REQUIRED ACTION
The output is the lines below from the one with "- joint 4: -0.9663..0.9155" through the one with "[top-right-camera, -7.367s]", both included, printed exactly and with no other line.

*** PROVIDED DATA

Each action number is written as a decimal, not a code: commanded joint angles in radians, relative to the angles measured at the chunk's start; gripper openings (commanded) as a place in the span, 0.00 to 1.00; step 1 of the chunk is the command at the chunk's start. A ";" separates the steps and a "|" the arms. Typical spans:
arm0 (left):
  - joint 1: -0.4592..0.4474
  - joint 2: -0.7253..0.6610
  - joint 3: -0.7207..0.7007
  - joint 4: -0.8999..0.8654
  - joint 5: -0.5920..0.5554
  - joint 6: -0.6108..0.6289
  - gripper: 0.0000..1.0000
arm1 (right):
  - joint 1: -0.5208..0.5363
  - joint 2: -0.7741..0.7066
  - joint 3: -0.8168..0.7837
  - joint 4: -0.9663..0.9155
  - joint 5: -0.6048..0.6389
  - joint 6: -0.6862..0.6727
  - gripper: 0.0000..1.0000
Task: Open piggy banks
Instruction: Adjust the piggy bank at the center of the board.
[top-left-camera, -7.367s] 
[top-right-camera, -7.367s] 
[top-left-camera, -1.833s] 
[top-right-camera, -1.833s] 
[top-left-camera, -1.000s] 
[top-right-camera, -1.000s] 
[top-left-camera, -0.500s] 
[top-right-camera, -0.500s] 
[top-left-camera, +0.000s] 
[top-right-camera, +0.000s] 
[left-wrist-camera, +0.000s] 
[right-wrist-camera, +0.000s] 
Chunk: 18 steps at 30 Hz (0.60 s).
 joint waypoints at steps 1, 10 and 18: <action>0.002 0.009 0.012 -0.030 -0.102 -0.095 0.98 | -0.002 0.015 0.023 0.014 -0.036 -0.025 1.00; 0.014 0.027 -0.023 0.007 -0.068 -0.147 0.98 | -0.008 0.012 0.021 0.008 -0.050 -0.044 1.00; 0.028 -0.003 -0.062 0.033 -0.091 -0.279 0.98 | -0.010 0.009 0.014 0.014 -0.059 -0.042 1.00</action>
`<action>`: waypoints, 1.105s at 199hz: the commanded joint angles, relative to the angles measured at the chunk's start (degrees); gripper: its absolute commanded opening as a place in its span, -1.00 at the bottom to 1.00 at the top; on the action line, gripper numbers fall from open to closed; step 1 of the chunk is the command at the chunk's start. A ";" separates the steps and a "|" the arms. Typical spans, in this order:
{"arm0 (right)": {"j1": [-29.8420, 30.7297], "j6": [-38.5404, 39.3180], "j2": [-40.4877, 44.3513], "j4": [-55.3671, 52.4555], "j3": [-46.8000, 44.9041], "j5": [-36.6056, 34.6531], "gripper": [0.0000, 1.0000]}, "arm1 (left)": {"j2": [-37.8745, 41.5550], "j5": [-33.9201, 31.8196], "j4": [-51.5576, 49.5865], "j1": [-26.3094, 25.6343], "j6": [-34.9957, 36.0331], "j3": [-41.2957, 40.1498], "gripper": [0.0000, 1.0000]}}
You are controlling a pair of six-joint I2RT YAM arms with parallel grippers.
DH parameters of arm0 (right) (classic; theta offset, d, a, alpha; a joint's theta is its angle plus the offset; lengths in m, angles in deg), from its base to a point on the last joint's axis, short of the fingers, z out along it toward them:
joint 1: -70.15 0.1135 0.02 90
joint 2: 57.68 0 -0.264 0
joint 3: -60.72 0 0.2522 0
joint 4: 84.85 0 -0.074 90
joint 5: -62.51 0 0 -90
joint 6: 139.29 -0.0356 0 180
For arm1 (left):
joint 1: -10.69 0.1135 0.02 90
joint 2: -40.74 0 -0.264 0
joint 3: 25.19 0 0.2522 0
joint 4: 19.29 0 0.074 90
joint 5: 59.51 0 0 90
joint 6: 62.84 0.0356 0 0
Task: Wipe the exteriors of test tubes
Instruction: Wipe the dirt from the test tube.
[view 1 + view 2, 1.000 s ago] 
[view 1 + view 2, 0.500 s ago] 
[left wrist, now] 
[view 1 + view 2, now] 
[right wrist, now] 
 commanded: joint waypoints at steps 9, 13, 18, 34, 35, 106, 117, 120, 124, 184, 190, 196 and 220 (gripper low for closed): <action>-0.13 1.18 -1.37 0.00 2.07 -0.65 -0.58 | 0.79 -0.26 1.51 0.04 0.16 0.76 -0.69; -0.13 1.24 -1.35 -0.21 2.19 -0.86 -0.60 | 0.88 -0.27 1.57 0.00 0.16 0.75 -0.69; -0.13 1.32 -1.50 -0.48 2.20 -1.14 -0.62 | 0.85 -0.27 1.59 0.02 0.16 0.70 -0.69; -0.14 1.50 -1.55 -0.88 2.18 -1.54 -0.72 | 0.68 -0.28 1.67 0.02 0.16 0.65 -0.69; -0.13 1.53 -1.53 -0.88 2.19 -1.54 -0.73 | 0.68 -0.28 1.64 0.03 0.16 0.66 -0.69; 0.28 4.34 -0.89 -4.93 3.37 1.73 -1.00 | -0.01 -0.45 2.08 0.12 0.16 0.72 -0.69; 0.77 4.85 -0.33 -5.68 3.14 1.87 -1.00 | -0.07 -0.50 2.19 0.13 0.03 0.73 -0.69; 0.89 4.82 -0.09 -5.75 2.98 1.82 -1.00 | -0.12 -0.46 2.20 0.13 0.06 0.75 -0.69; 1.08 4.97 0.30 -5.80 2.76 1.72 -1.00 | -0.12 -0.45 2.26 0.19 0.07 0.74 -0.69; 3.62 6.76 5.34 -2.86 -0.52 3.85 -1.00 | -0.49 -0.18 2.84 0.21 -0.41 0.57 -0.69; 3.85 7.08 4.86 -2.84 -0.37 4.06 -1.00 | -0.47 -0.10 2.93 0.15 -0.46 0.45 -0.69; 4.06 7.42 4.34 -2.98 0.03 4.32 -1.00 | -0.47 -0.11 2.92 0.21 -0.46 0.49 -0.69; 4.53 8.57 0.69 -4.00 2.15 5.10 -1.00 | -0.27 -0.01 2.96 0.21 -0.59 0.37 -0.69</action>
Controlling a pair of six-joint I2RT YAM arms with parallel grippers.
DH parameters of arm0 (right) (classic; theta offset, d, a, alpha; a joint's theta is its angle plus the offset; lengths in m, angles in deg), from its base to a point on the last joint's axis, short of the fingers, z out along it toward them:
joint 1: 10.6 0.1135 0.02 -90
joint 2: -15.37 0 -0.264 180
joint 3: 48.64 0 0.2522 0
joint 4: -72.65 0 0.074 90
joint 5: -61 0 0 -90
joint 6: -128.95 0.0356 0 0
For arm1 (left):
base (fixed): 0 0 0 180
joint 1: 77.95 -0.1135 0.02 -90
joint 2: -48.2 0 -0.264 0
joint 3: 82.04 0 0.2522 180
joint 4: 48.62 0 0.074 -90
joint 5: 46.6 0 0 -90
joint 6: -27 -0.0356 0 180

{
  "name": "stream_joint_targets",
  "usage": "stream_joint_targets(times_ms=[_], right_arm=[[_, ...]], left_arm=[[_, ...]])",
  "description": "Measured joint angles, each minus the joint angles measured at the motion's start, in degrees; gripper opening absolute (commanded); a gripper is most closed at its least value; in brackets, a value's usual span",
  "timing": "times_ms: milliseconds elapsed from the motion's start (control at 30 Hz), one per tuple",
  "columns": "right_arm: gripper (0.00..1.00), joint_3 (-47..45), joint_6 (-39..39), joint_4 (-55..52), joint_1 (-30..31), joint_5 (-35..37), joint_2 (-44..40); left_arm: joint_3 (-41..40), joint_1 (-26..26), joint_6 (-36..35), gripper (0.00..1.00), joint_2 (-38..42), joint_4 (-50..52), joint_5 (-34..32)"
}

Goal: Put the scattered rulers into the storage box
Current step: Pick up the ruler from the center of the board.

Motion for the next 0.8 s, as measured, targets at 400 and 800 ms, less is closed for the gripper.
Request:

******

TASK SOLUTION
  - joint 4: -0.9663..0.9155
  - joint 5: -0.6048..0.6389
  - joint 6: -0.6862..0.6727
  - gripper: 0.0000..1.0000
Task: Open piggy banks
Instruction: Adjust the piggy bank at the center of the board.
[top-left-camera, -7.367s] 
[top-right-camera, -7.367s] 

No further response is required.